──────── Input material ────────

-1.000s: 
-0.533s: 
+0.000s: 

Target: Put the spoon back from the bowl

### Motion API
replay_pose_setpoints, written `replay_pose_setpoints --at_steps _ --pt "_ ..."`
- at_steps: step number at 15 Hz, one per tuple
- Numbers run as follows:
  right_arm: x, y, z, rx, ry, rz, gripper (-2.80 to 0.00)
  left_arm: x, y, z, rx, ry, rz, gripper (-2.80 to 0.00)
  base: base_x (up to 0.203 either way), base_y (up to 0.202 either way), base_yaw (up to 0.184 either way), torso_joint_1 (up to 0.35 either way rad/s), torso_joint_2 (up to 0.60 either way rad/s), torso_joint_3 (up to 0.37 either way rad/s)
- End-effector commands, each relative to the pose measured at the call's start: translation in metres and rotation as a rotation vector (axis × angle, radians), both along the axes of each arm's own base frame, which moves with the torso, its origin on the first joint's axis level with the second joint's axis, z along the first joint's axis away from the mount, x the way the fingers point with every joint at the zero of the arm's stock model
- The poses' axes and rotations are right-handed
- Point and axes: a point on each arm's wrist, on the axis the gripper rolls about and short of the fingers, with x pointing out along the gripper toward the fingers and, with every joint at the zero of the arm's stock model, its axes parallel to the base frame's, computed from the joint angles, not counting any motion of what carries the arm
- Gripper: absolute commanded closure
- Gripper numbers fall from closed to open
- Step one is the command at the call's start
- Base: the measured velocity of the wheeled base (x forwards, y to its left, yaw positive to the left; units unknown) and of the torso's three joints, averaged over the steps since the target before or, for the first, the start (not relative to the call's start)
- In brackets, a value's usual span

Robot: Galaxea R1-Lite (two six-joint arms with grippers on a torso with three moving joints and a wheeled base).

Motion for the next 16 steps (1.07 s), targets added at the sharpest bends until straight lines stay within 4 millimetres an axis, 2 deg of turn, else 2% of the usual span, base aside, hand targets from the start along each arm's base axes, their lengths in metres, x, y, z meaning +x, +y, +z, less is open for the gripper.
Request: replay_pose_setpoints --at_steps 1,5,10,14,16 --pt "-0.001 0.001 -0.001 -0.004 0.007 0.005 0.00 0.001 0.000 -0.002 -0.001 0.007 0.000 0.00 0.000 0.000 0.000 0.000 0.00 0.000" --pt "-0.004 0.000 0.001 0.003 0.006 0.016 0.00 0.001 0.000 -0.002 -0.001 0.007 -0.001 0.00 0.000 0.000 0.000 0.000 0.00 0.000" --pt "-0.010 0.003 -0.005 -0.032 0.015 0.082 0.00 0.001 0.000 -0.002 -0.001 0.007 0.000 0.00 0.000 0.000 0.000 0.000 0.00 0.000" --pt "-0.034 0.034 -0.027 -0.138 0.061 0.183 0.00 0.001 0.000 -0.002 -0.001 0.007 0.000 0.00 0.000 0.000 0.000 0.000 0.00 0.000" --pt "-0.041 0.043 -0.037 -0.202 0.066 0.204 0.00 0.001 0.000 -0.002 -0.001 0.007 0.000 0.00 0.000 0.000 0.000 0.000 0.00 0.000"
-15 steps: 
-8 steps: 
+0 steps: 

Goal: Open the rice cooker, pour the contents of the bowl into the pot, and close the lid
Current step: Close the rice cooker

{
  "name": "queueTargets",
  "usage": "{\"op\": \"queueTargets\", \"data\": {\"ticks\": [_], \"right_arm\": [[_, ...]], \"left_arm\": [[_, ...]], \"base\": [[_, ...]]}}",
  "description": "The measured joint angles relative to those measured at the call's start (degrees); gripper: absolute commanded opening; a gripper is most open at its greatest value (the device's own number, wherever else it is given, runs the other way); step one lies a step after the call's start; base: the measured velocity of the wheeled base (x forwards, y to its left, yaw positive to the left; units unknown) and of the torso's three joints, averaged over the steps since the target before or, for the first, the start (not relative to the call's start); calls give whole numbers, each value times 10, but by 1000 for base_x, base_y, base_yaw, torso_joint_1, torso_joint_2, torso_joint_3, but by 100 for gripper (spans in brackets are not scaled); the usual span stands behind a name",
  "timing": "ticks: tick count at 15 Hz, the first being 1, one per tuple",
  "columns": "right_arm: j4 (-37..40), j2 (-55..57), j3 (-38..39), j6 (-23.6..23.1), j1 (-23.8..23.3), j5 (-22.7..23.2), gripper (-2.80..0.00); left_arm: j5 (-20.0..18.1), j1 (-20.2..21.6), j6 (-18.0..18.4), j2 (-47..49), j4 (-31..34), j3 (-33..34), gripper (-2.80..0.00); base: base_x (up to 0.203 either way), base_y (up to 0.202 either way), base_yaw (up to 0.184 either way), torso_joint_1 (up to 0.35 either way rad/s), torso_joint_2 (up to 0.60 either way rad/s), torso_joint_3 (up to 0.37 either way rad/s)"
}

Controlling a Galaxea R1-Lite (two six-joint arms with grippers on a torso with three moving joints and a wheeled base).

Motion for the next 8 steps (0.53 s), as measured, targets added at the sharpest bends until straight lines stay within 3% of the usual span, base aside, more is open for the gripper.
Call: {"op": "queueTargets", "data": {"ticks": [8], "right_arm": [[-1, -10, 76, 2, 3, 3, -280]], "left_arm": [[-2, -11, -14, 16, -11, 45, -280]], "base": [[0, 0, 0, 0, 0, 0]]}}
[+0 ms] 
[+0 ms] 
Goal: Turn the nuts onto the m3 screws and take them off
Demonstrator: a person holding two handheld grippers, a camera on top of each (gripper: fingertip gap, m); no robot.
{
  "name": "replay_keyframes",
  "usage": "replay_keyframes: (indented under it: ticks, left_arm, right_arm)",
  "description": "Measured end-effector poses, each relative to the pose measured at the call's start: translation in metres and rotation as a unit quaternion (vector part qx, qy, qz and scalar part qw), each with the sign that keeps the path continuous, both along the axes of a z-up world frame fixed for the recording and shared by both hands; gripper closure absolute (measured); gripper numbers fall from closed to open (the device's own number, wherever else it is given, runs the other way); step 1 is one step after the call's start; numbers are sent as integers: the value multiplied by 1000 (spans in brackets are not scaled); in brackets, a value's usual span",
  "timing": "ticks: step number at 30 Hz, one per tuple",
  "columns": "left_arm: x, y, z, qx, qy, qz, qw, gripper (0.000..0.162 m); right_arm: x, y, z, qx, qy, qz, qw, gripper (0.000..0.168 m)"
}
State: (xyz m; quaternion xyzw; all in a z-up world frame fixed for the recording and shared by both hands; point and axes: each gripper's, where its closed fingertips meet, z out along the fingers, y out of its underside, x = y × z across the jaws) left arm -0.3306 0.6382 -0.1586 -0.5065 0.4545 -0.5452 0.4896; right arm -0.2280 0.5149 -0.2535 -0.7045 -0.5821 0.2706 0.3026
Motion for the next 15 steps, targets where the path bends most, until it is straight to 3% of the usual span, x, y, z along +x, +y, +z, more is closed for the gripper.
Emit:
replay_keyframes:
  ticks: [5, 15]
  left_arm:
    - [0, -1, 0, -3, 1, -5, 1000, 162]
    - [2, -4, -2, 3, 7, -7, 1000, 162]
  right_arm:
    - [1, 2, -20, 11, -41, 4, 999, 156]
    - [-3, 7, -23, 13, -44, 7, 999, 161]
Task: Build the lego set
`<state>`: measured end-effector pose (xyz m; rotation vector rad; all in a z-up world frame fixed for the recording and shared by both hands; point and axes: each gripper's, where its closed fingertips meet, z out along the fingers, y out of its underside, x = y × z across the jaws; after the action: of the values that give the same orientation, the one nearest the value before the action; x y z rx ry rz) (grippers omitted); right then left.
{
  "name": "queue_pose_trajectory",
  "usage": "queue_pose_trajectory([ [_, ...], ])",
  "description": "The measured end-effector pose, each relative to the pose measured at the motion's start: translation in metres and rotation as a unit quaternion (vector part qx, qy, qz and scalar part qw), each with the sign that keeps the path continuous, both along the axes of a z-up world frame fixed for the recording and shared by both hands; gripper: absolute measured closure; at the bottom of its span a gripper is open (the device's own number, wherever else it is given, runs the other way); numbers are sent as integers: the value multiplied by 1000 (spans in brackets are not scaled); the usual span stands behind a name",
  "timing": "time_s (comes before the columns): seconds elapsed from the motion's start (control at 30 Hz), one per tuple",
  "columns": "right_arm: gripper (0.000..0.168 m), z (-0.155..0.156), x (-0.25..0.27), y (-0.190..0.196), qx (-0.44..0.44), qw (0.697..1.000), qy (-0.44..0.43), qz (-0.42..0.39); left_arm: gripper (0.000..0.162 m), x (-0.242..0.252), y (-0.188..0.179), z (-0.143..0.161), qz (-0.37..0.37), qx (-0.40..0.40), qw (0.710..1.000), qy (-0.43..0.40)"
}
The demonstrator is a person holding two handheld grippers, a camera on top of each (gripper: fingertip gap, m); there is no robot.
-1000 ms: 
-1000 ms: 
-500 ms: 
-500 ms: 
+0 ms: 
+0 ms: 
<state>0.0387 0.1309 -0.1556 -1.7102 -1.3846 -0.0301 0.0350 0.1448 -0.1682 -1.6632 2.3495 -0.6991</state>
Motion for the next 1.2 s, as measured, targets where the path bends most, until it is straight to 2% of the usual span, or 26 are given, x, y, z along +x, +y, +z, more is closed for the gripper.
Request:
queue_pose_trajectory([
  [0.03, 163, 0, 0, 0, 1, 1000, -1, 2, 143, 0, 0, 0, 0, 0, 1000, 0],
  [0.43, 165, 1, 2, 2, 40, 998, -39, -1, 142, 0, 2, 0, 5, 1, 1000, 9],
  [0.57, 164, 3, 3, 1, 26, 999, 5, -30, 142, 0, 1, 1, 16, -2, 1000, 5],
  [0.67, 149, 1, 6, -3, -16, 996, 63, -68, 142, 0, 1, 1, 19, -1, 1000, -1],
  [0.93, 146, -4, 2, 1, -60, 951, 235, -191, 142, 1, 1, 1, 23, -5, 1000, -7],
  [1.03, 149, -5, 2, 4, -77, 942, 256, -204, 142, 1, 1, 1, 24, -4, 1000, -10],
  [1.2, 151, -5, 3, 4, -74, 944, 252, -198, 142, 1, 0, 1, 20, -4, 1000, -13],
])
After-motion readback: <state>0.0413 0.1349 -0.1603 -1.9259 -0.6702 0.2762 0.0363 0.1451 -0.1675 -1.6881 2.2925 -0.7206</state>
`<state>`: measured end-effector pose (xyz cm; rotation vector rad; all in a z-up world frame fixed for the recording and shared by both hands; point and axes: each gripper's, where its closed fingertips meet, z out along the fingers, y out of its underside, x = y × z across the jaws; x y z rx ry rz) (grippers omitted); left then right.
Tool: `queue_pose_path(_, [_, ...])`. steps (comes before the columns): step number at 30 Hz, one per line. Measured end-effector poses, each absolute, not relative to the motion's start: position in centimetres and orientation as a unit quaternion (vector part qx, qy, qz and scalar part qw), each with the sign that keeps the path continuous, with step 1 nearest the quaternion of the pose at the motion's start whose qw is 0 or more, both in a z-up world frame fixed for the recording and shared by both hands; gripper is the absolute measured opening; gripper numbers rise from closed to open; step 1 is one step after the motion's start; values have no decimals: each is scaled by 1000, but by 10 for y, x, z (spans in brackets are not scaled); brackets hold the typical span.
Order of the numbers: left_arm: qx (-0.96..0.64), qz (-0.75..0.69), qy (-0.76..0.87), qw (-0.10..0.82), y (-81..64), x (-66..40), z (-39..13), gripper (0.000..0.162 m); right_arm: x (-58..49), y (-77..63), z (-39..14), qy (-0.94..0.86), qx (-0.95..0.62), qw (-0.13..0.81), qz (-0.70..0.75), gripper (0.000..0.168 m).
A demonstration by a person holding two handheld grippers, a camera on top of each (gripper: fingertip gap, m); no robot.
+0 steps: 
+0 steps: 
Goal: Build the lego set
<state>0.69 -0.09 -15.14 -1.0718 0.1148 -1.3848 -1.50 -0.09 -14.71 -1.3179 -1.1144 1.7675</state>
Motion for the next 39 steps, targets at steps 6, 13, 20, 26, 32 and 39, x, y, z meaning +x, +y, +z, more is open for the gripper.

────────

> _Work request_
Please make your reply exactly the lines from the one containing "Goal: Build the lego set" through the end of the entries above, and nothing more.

> _Result of the exercise_
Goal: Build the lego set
<state>0.69 -0.09 -15.14 -1.0718 0.1148 -1.3848 -1.50 -0.09 -14.71 -1.3179 -1.1144 1.7675</state>
Motion for the next 39 steps, targets at steps 6, 13, 20, 26, 32 and 39, x, y, z meaning +x, +y, +z, more is open for the gripper.

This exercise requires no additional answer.